Your task is to give the records again exactly. Leave each picture out.
————
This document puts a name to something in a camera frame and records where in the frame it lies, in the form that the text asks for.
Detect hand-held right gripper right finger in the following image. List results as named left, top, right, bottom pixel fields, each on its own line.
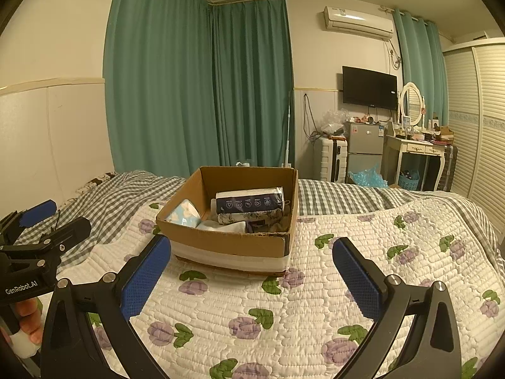
left=332, top=237, right=462, bottom=379

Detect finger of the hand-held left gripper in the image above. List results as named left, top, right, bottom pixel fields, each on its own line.
left=0, top=200, right=60, bottom=247
left=0, top=217, right=92, bottom=269

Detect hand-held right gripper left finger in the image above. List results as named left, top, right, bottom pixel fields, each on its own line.
left=40, top=234, right=172, bottom=379

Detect light blue packet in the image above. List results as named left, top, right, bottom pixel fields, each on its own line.
left=165, top=199, right=202, bottom=228

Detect brown cardboard box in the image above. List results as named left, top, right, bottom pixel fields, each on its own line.
left=156, top=166, right=299, bottom=277

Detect white soft pack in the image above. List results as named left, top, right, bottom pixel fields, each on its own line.
left=197, top=220, right=247, bottom=233

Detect floral fabric pouch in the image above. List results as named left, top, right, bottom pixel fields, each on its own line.
left=216, top=207, right=284, bottom=227

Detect navy tissue pack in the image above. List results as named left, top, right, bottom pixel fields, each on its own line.
left=215, top=187, right=285, bottom=214

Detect person's left hand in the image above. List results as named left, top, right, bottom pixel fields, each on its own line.
left=10, top=297, right=45, bottom=358

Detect brown patterned cloth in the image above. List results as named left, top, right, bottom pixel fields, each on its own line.
left=85, top=171, right=117, bottom=187

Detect white floral quilt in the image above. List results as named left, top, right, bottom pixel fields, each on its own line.
left=51, top=195, right=505, bottom=379

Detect blue plastic bag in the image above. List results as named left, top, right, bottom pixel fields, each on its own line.
left=348, top=166, right=389, bottom=189

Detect teal basket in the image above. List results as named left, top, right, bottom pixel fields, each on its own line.
left=398, top=171, right=419, bottom=190

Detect white suitcase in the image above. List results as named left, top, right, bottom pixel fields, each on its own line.
left=319, top=136, right=350, bottom=183

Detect grey fridge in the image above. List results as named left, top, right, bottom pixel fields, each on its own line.
left=345, top=120, right=389, bottom=184

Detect dark suitcase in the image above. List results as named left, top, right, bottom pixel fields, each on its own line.
left=437, top=144, right=458, bottom=193

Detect white dressing table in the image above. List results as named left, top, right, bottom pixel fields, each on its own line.
left=383, top=132, right=454, bottom=192

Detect clear plastic bags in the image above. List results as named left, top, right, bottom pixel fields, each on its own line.
left=320, top=108, right=348, bottom=137

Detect white pole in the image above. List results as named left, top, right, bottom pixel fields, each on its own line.
left=283, top=90, right=294, bottom=168

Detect wide green curtain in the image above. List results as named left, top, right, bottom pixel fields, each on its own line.
left=103, top=0, right=222, bottom=178

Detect white oval mirror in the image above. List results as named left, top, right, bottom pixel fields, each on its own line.
left=398, top=82, right=427, bottom=127

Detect white louvred wardrobe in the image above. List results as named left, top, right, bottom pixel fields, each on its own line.
left=442, top=36, right=505, bottom=226

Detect narrow green curtain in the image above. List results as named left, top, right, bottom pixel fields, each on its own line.
left=395, top=8, right=448, bottom=127

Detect white air conditioner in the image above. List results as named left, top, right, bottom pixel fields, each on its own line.
left=324, top=6, right=395, bottom=41

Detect black hanging cable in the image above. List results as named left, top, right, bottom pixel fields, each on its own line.
left=302, top=94, right=320, bottom=141

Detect black wall television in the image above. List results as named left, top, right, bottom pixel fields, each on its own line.
left=342, top=65, right=398, bottom=110
————
-- Task answer --
This document puts a name to something in a camera frame and records where in the frame it lies, in the form that the text asks for.
Detect hand-held right gripper right finger in the following image. List results as named left, top, right, bottom pixel fields, each on its own line.
left=332, top=237, right=462, bottom=379

Detect finger of the hand-held left gripper in the image above. List results as named left, top, right, bottom pixel fields, each on its own line.
left=0, top=200, right=60, bottom=247
left=0, top=217, right=92, bottom=269

Detect hand-held right gripper left finger in the image above. List results as named left, top, right, bottom pixel fields, each on its own line.
left=40, top=234, right=172, bottom=379

Detect light blue packet in the image above. List results as named left, top, right, bottom pixel fields, each on its own line.
left=165, top=199, right=202, bottom=228

Detect brown cardboard box in the image above. List results as named left, top, right, bottom pixel fields, each on its own line.
left=156, top=166, right=299, bottom=277

Detect white soft pack in the image above. List results as named left, top, right, bottom pixel fields, each on its own line.
left=197, top=220, right=247, bottom=233

Detect floral fabric pouch in the image above. List results as named left, top, right, bottom pixel fields, each on its own line.
left=216, top=207, right=284, bottom=227

Detect navy tissue pack in the image above. List results as named left, top, right, bottom pixel fields, each on its own line.
left=215, top=187, right=285, bottom=214

Detect person's left hand in the image above. List results as named left, top, right, bottom pixel fields, each on its own line.
left=10, top=297, right=45, bottom=358

Detect brown patterned cloth in the image above. List results as named left, top, right, bottom pixel fields, each on its own line.
left=85, top=171, right=117, bottom=187

Detect white floral quilt in the image above. List results as named left, top, right, bottom pixel fields, each on its own line.
left=51, top=195, right=505, bottom=379

Detect blue plastic bag in the image above. List results as named left, top, right, bottom pixel fields, each on its own line.
left=348, top=166, right=389, bottom=189

Detect teal basket in the image above. List results as named left, top, right, bottom pixel fields, each on its own line.
left=398, top=171, right=419, bottom=190

Detect white suitcase in the image above. List results as named left, top, right, bottom pixel fields, each on its own line.
left=319, top=136, right=350, bottom=183

Detect grey fridge in the image above. List results as named left, top, right, bottom pixel fields, each on its own line.
left=345, top=120, right=389, bottom=184

Detect dark suitcase in the image above. List results as named left, top, right, bottom pixel fields, each on its own line.
left=437, top=144, right=458, bottom=193

Detect white dressing table in the image above. List results as named left, top, right, bottom pixel fields, each on its own line.
left=383, top=132, right=454, bottom=192

Detect clear plastic bags in the image above. List results as named left, top, right, bottom pixel fields, each on its own line.
left=320, top=108, right=348, bottom=137

Detect white pole in the image above. List results as named left, top, right, bottom pixel fields, each on its own line.
left=283, top=90, right=294, bottom=168

Detect wide green curtain in the image above. List results as named left, top, right, bottom pixel fields, each on its own line.
left=103, top=0, right=222, bottom=178

Detect white oval mirror in the image above. List results as named left, top, right, bottom pixel fields, each on its own line.
left=398, top=82, right=427, bottom=127

Detect white louvred wardrobe in the image above. List results as named left, top, right, bottom pixel fields, each on its own line.
left=442, top=36, right=505, bottom=226

Detect narrow green curtain in the image above. List results as named left, top, right, bottom pixel fields, each on its own line.
left=395, top=8, right=448, bottom=127

Detect white air conditioner in the image above. List results as named left, top, right, bottom pixel fields, each on its own line.
left=324, top=6, right=395, bottom=41

Detect black hanging cable in the image above. List results as named left, top, right, bottom pixel fields, each on its own line.
left=302, top=94, right=320, bottom=141

Detect black wall television in the image above. List results as named left, top, right, bottom pixel fields, each on its own line.
left=342, top=65, right=398, bottom=110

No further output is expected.